ABUSING POWER

Thu, 06 Dec 2012 15:45:36 +0000

It is becoming an all too familiar refrain for those in authority to abuse their power and expect that the society will remain indifferent and the victims too traumatized to speak out or seek recompense.

It is one thing to use authority to victimize innocent individuals and another to then humiliate them into rectifying the wrong doing.

We are referring to the issue of deported father Viateur Banyangandora who was unceremoniously bundled into police vehicles by unknown people who later turned out to be state agents.  They literally abducted him from Lundazi to Lusaka and then he was deported.  The only ostensible reason for the deportation was that he spoke for the people.  At the time however, the government gave all manner of excuses bordering on n suggesting that the priest was a contagious spy and foreign plant with a mission to destabilize the country.

As it turns out those reasons were far from being true.  They were a total fabrication because Fr. Banyangandora has been in Zambia for more than 20 years.  He was well known in the community and therefore empathized with the plight of the suffering of the ordinary peasant farmer.  He was in fact deported after a sermon that was critical of the government. for this he paid the ultimate price.

And now to add insult to injury Fr.

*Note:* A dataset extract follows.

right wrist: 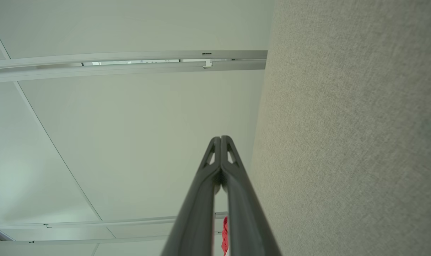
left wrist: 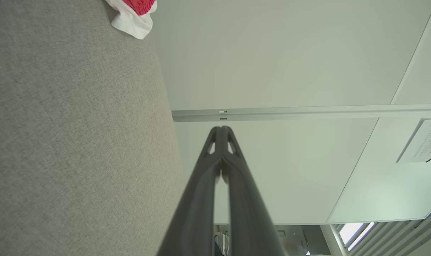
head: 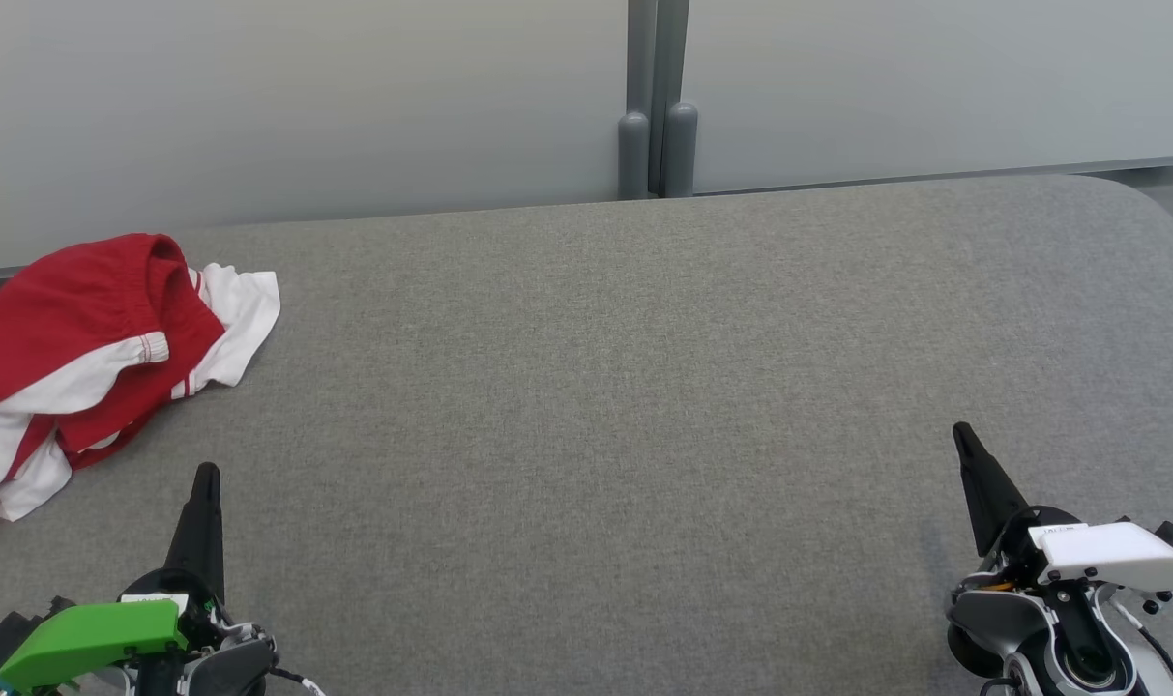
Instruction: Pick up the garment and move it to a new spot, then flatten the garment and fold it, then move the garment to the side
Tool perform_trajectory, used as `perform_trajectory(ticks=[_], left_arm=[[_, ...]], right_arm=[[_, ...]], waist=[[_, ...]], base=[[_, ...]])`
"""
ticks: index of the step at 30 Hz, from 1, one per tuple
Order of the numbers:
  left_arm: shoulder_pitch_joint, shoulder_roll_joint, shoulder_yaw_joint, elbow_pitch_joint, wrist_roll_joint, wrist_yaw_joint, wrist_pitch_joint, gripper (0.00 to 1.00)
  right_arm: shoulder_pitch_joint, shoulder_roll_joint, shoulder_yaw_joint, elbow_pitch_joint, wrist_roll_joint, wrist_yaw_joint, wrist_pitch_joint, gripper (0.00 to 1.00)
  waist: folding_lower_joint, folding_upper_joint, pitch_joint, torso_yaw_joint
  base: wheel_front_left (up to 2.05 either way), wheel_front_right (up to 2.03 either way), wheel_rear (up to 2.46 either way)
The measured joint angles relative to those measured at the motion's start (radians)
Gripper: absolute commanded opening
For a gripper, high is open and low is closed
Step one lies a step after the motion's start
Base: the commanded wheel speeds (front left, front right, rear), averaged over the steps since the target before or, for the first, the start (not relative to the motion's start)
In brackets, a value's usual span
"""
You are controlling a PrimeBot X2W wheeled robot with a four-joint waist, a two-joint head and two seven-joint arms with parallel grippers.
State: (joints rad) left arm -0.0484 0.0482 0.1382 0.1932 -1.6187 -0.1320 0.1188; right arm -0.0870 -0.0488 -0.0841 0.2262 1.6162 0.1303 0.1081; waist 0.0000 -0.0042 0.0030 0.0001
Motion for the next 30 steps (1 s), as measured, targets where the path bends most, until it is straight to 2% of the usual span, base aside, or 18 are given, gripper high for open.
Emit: perform_trajectory(ticks=[30], left_arm=[[0.000,0.000,0.000,0.000,0.000,0.000,0.000,0.00]], right_arm=[[0.000,0.000,0.000,0.000,0.000,0.000,0.000,0.00]], waist=[[0.0000,0.0000,0.000,0.000]], base=[[0.00,0.00,0.00]])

Banyangandora who has been allowed to return cannot do so because his passport was endorsed as prohibited immigrant.

He must therefore secure another passport without that appellation.  This is the absolute limit of logic.  That stamp found its way into his passport through insensitive and over zealous government action.  It is certainly wrong and an insult to ask him to pay and suffer additional inconvenience for a passport whose validity has been compromised by government action.  Instead of apologizing and erasing the endorsement he must now seek a new passport.

Two things emerge from this government indiscretion.

Firstly the fear of criticism is becoming worse by the day.  Instead of dealing with the content and substance of the criticism the government targets the individuals and seeks to silence them while failing to take remedial measures to rectify the omission.

The priest was correct in his criticism.  It was wrong to leave cotton farmers to their devices when the market had failed them.  The government has a duty to find a means of supporting the farmers and hopefully as promised by minister of agriculture a price stabilization mechanism will be implemented sooner rather than later.

Secondly the deportation shows that there was very little thought about the outcome and fall out as a result of deporting an innocent clergyman undertaking his duty and ministry.

The insensitivity of government is becoming more and more apparent as it appears totally incapable of responding to critical national issues that demand for urgent action.

When we started talking about the maize situation in the country, we were blamed as being alarmist and ignorant.  What has since transpired vindicates us but we have no wish to gloat because the issues concerned are too serious to be trivialized into a sentimental issue.

Suffice to state that we are not yet out of the woods with maize marketing supply and storage.  We are yet to see the full extent of mismanagement at the current stocks dwindle.

Our advice to government is to become a listening institution that will put integrity at the fore and work towards instituting mechanisms that service the best wishes and interest of the people.  After all the voice of god is the voice of the people.  We ignore the people’s voice at our own peril.